*Task directions*
Apart from the pictures, everything in the lines below must be printed exactly.

=-=-=

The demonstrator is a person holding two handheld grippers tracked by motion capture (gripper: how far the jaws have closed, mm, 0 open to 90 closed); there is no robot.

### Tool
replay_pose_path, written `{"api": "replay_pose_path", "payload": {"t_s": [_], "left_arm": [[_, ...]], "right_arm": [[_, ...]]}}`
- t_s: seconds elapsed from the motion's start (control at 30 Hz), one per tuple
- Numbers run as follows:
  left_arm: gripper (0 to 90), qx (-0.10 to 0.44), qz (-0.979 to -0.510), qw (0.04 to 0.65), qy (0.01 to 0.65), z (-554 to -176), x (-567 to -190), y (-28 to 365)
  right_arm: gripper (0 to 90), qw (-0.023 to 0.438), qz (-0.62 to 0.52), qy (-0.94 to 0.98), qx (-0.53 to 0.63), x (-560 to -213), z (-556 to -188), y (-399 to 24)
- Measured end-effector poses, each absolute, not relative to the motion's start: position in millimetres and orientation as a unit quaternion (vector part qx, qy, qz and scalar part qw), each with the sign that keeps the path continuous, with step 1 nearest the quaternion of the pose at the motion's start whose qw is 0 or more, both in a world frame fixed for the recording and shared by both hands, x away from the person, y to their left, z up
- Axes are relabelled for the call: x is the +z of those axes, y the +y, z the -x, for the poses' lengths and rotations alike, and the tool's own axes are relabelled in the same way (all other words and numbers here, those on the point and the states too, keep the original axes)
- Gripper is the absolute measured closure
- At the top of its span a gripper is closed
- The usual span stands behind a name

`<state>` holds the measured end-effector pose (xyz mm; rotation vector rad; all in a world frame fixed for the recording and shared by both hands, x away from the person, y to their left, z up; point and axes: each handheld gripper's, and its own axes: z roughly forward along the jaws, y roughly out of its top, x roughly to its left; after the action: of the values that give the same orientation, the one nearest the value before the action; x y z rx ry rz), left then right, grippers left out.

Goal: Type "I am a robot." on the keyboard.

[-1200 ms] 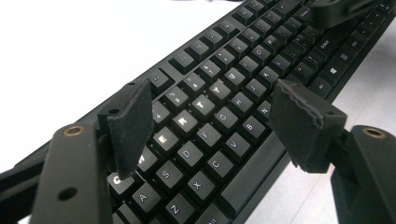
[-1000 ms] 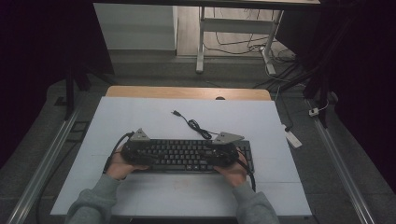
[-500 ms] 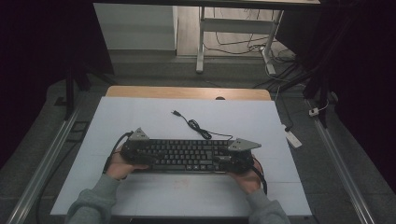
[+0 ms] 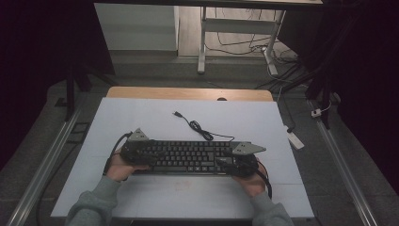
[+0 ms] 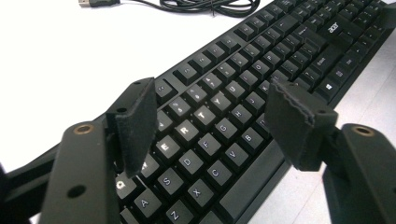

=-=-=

*Response area*
The demonstrator is a person holding two handheld grippers tracked by motion capture (gripper: how far the jaws have closed, mm, 0 open to 90 closed); there is no robot.

### Tool
replay_pose_path, written `{"api": "replay_pose_path", "payload": {"t_s": [_], "left_arm": [[_, ...]], "right_arm": [[_, ...]]}}`
- t_s: seconds elapsed from the motion's start (control at 30 Hz), one per tuple
- Numbers run as follows:
  left_arm: gripper (0 to 90), qx (-0.10 to 0.44), qz (-0.979 to -0.510), qw (0.04 to 0.65), qy (0.01 to 0.65), z (-554 to -176), x (-567 to -190), y (-28 to 365)
  right_arm: gripper (0 to 90), qw (-0.023 to 0.438), qz (-0.62 to 0.52), qy (-0.94 to 0.98), qx (-0.53 to 0.63), x (-560 to -213), z (-556 to -188), y (-399 to 24)
- Measured end-effector poses, each absolute, not relative to the motion's start: position in millimetres and orientation as a unit quaternion (vector part qx, qy, qz and scalar part qw), each with the sign that keeps the path continuous, with step 1 nearest the quaternion of the pose at the motion's start whose qw is 0 or more, both in a world frame fixed for the recording and shared by both hands, x away from the person, y to their left, z up
- Axes are relabelled for the call: x is the +z of those axes, y the +y, z the -x, for the poses' lengths and rotations alike, and the tool's own axes are relabelled in the same way (all other words and numbers here, those on the point and the states too, keep the original axes)
- Gripper is the absolute measured closure
- At the top of its span a gripper is closed
- The usual span stands behind a name

`<state>` holds the measured end-effector pose (xyz mm; rotation vector rad; all in a world frame fixed for the recording and shared by both hands, x away from the person, y to their left, z up; point and axes: each handheld gripper's, and its own axes: z roughly forward along the jaws, y roughly out of its top, x roughly to its left; after the action: of the values that give the same orientation, the one nearest the value before the action; x y z rx ry rz), left then right, grippers left out.

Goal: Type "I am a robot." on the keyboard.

[-1200 ms] 
[-1000 ms] 
[-500 ms] 
[+0 ms] 
[+0 ms] 

With that, the exercise is finished.